Following the rebranding, the firm has not changed its team incentivisation structures, having always been “quite collegial” in how it does things, de Limburg said.
“We operate in six countries across Europe and have one carry pool for the whole firm,” he said. “In contrast, at many larger funds with teams in that many geographies, you might find a more siloed system.

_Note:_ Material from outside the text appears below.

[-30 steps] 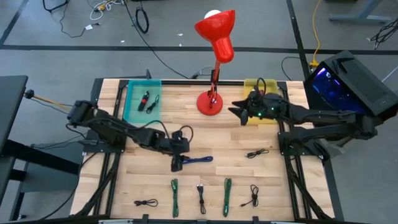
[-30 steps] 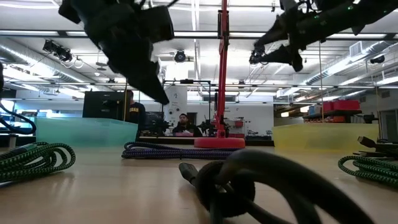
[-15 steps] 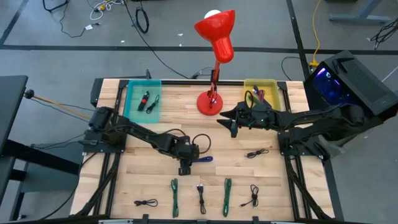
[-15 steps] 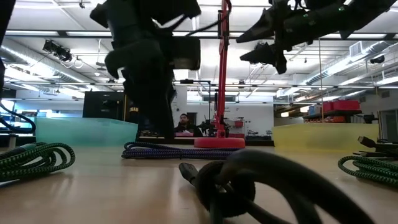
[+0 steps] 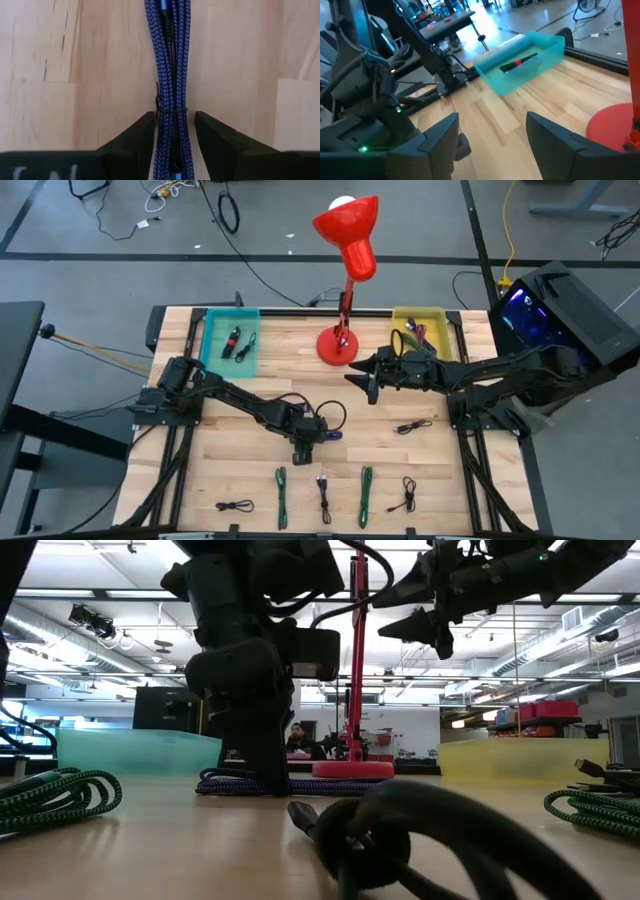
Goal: Pick & Place USB Port
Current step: Put the violet black USB cable into the yellow bin
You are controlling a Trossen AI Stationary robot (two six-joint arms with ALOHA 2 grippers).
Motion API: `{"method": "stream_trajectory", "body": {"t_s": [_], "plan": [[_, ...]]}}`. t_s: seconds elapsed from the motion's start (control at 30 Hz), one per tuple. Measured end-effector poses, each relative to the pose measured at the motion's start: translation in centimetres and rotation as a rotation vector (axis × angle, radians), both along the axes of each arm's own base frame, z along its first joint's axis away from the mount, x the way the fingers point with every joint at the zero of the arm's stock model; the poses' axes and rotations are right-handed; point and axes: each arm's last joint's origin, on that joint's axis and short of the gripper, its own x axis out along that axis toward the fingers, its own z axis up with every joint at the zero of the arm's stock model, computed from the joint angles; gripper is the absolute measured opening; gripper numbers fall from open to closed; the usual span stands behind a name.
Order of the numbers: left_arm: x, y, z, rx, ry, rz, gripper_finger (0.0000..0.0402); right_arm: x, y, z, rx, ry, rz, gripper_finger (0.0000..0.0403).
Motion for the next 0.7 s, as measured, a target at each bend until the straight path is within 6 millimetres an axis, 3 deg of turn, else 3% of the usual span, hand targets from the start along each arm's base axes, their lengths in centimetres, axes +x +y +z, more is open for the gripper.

We believe that our approach brings our team a lot of discipline: no single country team is under pressure to close a deal every year; we can take a step back as we are fishing from a bigger pond across countries to find the best opportunities.”
This structure also fits well with its value creation levers. “We do a lot of internationalisation via M&A – so, for example, our team in France might spend two months working on an add-on for a German deal,” said de Limburg. “The common carry pool removes some deployment pressure and allows our teams to bring more value to the portfolio as a whole.”
Deployment and deal sourcing
Apheon invests in the Benelux region, as well as in Germany, France, Italy and Spain. It backs companies with EUR 10m-EUR 20m EBITDA, aiming to bring them to EUR 30m-EUR 40m. It is currently deploying equity via Apheon MidCap Buyout V (AMB V), which held a final close in 2022 on EUR 800m, as reported.
So far, the GP has executed five deals and deployed 35% of the fund’s commitments, said de Limburg. “We have a number of opportunities in the pipeline for the rest of 2023 and into 2024, which will bring the fund to full deployment. We are hence expecting to come back to market with AMB VI sometime in 2H 2024.”
The firm originates its deals with the assistance of a database comprised of all the companies that it is or has been following in each of its core geographies, which it calls the “farm”, de Limburg said. “On average, one to three investments a year emerge from the farm, after a patient and structured long-term approach to convert them from opportunities to executions.”
The firm also sources deals via more opportunistic situations, where it sees “a slight pickup in activity after a period of slowdown”, he said.
“From our database, it’s clear that a lot of companies are seeing their performance soften after 10 years of straight growth, and some are more open to doing a deal now than they were in the boom years,” he added.